The main thing your colleague should know is that this paper reports LLMs using only the textual descriptions of nodes in text-attributed graphs achieve competitive or superior performance compared to approaches that add graph structure via templates or GNNs. The central claim is that explicit structural priors are often unnecessary and can be counterproductive. What the paper does is run a series of experiments ablating different structure encoding strategies and measuring their impact relative to the text-only case. This provides new empirical evidence on the topic. It does well in setting up clear baselines and showing consistent patterns where structure adds little. Credit is due for tackling the assumption head-on with multiple methods rather than a single proposal. The soft spots are around the scope of the tests. The encodings used may not be optimal for LLMs, and the tasks and datasets might lean toward cases where text is rich enough to stand alone. In domains like molecular graphs, where relational topology can provide information not present in node text, different results might appear with better integration techniques. If the full paper includes statistical tests and controls for factors like prompt size, that would help. Otherwise the broad conclusion rests on how representative these setups are. This paper is aimed at researchers in LLM-graph integration who are questioning the need for complex structural modeling. A reader interested in simplifying graph reasoning pipelines or exploring semantics-first methods will get practical insights from the results. It deserves a serious referee because the question it raises is timely and the empirical approach, if executed well, can inform future work. I would recommend putting it through peer review rather than a desk reject, as the findings could influence how the field approaches these hybrids.

Referee Report

2 major / 2 minor

Summary. The paper claims that LLMs using only node textual descriptions on text-attributed graphs achieve strong performance across tasks in domains such as molecular modeling, citation networks, and social graphs. Systematic experiments show that most structural encoding strategies (template-based or GNN-based) yield only marginal or negative gains, leading to the conclusion that explicit structural priors are often unnecessary and sometimes counterproductive for powerful LLMs, challenging traditional graph learning assumptions.

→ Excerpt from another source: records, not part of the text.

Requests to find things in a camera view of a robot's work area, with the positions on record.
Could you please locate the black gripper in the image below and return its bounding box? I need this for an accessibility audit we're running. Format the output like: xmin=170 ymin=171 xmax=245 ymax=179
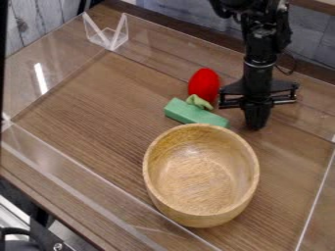
xmin=218 ymin=79 xmax=300 ymax=130

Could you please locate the red plush strawberry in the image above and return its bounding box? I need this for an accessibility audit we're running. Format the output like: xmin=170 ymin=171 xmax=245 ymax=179
xmin=185 ymin=68 xmax=220 ymax=110

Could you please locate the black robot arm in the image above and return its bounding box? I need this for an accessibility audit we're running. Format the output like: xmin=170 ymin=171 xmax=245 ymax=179
xmin=208 ymin=0 xmax=300 ymax=130

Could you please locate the green rectangular block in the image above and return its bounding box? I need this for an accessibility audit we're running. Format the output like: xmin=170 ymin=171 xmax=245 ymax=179
xmin=164 ymin=98 xmax=230 ymax=127

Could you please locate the wooden bowl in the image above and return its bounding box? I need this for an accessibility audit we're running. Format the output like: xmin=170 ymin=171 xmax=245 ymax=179
xmin=142 ymin=124 xmax=260 ymax=227

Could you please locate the clear acrylic tray wall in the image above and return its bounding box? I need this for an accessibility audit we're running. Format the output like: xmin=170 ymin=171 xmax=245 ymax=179
xmin=0 ymin=18 xmax=335 ymax=251

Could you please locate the black metal bracket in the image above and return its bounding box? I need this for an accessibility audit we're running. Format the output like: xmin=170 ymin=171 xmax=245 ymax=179
xmin=30 ymin=219 xmax=74 ymax=251

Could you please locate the black cable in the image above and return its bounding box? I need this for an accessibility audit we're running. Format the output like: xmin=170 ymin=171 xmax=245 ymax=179
xmin=0 ymin=226 xmax=36 ymax=251

Significance. If the central empirical findings hold after addressing representativeness concerns, this work could meaningfully shift focus toward semantics-driven LLM approaches for graph reasoning and reduce reliance on complex structural integrations. The systematic comparison to explicit baselines and the falsifiable nature of the 'structure often unhelpful' claim are strengths that support its potential impact.

major comments (2)

[Experiments] Experiments section: The broad claim that explicit structural priors are 'often unnecessary' or counterproductive depends on the tested encodings and datasets being representative. The paper should include controls showing that the GNN and template encodings capture relational topology effectively (e.g., via GNN-only baselines on the same datasets) and explicitly test or discuss molecular graphs where global topology is known to dominate node text; otherwise the negative results may reflect encoding inefficiency rather than inherent dispensability of structure.
[§4 (Results)] §4 (Results) and abstract: The reported 'marginal or even negative gains' from structural encodings require clearer statistical controls, variance reporting, and significance testing across tasks. Without these, it is hard to determine whether observed decrements are robust or artifacts of prompt length, attention dilution, or specific implementation choices.

minor comments (2)

[Methods] Clarify in the methods how node text is exactly tokenized and inserted into LLM prompts for the 'text-only' baseline to allow reproducibility.
[Figures and Tables] Add error bars and dataset statistics (size, text length distribution) to performance tables and figures for better interpretability.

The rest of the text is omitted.